Les années s’égrènent et les émissions s’enchaînent avec un succès toujours renouvelé. De la radio à la télévision en passant par la presse écrite, tout lui réussit. À cela s’ajoutent de nombreuses conférences. Début 2016, on lui propose de raconter l’affaire Corneille-Molière avec un micro-cravate plutôt qu’avec un micro main. Il s’aperçoit que parler debout, les mains libres, est un exercice particulièrement réjouissant. Un jour, il raconte cette conférence un peu particulière à Marc Gonnet devant un café. Son ami s’écrie : « Mais tu as fait du stand-up ! » C’est ainsi que naît, dans une fulgurance, le spectacle Histoire(s). Franck ne s’est jamais imaginé comédien, mais il découvre sur le tard le bonheur que lui procure la scène. Seul sur les planches, il reçoit en plein coeur l’amour que lui renvoie son public. L’émotion embue ses yeux lorsqu’il en parle. Pendant un court instant, il revit le souvenir de la chaleur des applaudissements. On devient les voyeurs discrets d’une joie aussi intime que profonde et l’on se sent un peu privilégiés de partager cela avec lui.
L’APPEL DE LA COUPOLE
Pendant que nous finissons notre thé, une question remonte à la surface : et si sa recherche des temps perdus le menait un jour sous la Coupole ? Son mentor Decaux avait été élu à l’Académie française à 53 ans. Lui fêtera cette année son 52e anniversaire. N’est-il pas mûr pour l’habit vert ? « Depuis que je suis tout petit, l’Académie fait partie des institutions que je respecte le plus. Dans mon anarchisme général, il y a quelques temples inviolés pour lesquels j’ai une grande révérence, dont l’Académie. À chaque fois que j’y suis invité, j’y vais quasiment religieusement. C’est un monde qui me conviendrait. J’y aime beaucoup de choses. Et puis je crois tellement à un ancrage dans un passé, une tradition, des rites… J’apprécie en plus un grand nombre d’académiciens. Un jour, il faudra bien y penser. À 53 ans, c’est peut-être un peu tôt, même si je sais que plusieurs fauteuils sont à pourvoir… Je suis ça de très près ! » Il ne lui aura pas échappé que le fauteuil de Decaux, le 9, est déjà pris (par Patrick Grainville). Un autre fauteuil le fait rêver : « Le 14, qui fut celui de Corneille et de Victor Hugo, actuellement occupé par Hélène Carrère d’Encausse. » Avis aux immortels : peu à peu, une candidature infuse.

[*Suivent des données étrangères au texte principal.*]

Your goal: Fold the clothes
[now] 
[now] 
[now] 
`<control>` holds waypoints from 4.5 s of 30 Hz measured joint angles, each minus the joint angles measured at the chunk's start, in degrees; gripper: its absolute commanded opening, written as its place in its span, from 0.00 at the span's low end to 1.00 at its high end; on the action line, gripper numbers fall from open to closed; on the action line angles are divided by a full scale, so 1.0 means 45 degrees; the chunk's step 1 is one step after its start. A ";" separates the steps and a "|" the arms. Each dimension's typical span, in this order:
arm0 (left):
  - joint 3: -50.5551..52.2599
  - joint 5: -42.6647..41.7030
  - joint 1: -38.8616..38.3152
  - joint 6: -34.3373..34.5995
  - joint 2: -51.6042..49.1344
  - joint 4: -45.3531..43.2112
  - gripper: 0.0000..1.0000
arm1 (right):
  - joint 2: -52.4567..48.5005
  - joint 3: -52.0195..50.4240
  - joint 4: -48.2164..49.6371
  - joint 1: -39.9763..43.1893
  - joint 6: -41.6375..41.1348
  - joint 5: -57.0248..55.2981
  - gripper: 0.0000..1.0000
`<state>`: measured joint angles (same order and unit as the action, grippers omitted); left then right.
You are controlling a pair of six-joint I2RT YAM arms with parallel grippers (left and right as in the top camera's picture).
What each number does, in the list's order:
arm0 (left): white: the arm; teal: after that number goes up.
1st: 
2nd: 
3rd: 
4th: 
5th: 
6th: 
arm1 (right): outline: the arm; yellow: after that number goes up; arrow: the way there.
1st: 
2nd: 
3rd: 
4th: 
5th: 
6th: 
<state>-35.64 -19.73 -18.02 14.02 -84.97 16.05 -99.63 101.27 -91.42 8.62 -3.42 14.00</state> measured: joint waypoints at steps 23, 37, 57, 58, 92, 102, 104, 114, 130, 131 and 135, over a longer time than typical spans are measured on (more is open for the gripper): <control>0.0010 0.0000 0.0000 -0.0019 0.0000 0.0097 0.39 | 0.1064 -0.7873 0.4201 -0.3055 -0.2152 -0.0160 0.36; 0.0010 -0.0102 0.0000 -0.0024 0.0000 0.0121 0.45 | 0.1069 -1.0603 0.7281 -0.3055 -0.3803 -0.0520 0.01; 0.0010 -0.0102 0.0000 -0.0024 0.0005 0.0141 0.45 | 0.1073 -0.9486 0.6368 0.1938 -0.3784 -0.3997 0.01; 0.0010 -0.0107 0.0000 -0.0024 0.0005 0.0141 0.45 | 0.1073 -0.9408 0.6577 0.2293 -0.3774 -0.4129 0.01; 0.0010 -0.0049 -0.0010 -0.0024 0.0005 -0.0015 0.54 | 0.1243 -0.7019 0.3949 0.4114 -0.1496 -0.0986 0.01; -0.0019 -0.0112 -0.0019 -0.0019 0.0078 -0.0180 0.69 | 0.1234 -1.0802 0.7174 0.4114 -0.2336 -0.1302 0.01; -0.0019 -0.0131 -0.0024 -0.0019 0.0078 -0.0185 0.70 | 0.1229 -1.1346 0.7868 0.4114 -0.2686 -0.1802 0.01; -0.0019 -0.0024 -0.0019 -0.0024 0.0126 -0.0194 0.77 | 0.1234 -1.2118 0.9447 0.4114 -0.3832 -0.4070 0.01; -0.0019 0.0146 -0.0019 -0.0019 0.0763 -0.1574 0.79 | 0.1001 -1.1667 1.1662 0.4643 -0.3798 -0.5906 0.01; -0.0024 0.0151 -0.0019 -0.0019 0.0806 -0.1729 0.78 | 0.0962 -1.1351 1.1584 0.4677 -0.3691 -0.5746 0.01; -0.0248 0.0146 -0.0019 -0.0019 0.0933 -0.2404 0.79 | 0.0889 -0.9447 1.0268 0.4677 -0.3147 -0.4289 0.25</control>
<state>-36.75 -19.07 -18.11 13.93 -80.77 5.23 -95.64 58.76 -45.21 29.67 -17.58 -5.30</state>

En attendant d’entrer à l’Académie, Ferrand retrouve dès qu’il le peut sa résidence secondaire sur la côte normande, en plein pays proustien – sa maison est à une dizaine de kilomètres de Cabourg. Il faillit même acquérir l’ancienne chambre de Proust au château San Carlo, quand celui-ci fut vendu en appartements. Il s’était finalement rabattu « sur une villa datant de 1895, refaite de fond en comble en 1934, et qui n’a rien d’un monument historique, même si elle est classée ». Se voit-il reprendre des vieilles pierres, comme son ami Stéphane Bern avec le collège royal et militaire de Thiron-Gardais ? « Adolescent, j’avais une passion vibrante pour le patrimoine. Je m’imaginais un jour racheter une commanderie, un prieuré, un manoir ou un château en fonction de ma fortune du moment, et consacrer ma vie à la résurrection d’un site. Mais j’ai rencontré un génie nommé Jacques Garcia, et j’ai pu assister dans l’ombre, année après année, à la réinvention du château de Champ-de-Bataille. Cela a éteint, en moi, tout ce qui aspirait à ça. Comme si j’avais vécu dans l’ombre de Picasso et que je voulais me mettre à peindre. Je ne serais jamais qu’un modeste élève… »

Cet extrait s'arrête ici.